Diverse plant communities are known to increase soil carbon (C) levels compared to monocultures, but an incomplete understanding of the underlying mechanisms of this phenomenon limits the development of strategies for optimizing soil C sequestration. We hypothesized that the identity of neighboring plants influences the amounts of C that a plant inputs into the soil, the resultant formation of soil pore architecture, and the fate of the plant's C inputs. To test this hypothesis, we combined ¹³CO₂ plant pulse labeling with X-ray computed micro-tomography (μCT) in assessing plant-assimilated C from three species common to North American prairie: switchgrass, big bluestem, and wild bergamot. The plants were grown in a greenhouse in monoculture and in all-pair combinations. The ¹³C labeling was conducted so as to ensure that only one member of each pair has received ¹³C. The results demonstrated that greater belowground C exchange among neighboring plants enhanced inputs of plant-assimilated C into soil, suggesting that the involvement of plant community members in belowground C transfer, rather than community's diversity per se, drives rapid soil C accrual. Moreover, the magnitudes of C losses as well as properties of soil pore architecture also depend not only on the identity of the C source plant itself but also on the identities of its neighbors. These findings propose belowground interspecific C transfer as a previously overlooked mechanism for enriching and stabilizing soil C and suggest genomic and management potentials for selecting species that participate in intensive interspecific assimilate exchange in order to promote rapid and stable soil C gains.
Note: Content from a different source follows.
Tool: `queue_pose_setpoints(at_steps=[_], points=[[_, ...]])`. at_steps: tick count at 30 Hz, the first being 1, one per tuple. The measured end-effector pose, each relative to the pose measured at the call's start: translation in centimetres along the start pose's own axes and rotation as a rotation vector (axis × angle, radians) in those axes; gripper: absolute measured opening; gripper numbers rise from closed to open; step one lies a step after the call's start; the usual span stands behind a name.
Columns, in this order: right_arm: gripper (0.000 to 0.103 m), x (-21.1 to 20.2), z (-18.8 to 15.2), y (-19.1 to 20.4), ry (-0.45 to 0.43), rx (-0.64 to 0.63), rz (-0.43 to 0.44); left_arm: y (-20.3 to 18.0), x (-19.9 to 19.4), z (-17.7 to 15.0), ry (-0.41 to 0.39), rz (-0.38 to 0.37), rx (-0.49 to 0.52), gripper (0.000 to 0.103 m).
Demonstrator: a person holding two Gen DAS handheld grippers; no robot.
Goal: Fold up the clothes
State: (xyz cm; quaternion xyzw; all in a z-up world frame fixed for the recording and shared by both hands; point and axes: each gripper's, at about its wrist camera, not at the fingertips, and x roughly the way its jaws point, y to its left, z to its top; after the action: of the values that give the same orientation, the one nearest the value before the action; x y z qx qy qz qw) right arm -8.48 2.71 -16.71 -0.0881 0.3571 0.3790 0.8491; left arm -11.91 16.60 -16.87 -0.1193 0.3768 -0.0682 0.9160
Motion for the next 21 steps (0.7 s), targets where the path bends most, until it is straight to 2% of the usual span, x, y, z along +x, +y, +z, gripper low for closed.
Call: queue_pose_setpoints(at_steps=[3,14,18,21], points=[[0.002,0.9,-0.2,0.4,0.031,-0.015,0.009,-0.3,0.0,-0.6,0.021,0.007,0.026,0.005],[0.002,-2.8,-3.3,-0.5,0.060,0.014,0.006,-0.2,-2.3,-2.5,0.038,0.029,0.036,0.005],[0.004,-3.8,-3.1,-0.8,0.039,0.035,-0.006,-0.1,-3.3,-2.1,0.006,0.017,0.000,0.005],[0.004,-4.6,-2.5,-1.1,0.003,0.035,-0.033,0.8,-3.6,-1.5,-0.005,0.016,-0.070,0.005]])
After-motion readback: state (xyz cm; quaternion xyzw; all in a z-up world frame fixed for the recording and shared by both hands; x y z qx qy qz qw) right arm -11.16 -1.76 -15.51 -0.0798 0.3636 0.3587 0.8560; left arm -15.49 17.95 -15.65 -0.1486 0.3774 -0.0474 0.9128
与单一栽培相比，不同的植物群落可提高土壤碳（C）水平，但是对这种现象的潜在机制的不完全了解限制了优化土壤固碳的策略的发展。我们假设相邻植物的身份会影响植物向土壤中输入的碳量，土壤孔隙结构的最终形成以及植物碳输入的结局。为了验证这一假设，我们将^13种CO ₂植物脉冲标记与X射线计算机断层扫描（μCT）结合使用，以评估北美大草原常见的三种物种的植物同化C：柳枝,、大蓝茎和野生佛手柑。这些植物在温室中以单一栽培和全对组合的方式生长。这^进行13 C标记，以确保每对中只有一个成员收到^{13 C}C.结果表明，相邻植物之间更大程度的地下C交换增加了植物同化C向土壤的输入，这表明植物群落成员参与地下C转移而不是群落本身的多样性，推动了土壤C的快速累积。此外，碳损失的大小以及土壤孔隙结构的特性不仅取决于碳源植物本身的身份，还取决于其邻国的身份。这些发现提出地下种间C的转移是一种先前被忽视的富集和稳定土壤C的机制，并提出了基因组和管理潜力，以选择参与密集种间同化交换的物种，以促进土壤C的快速稳定获得。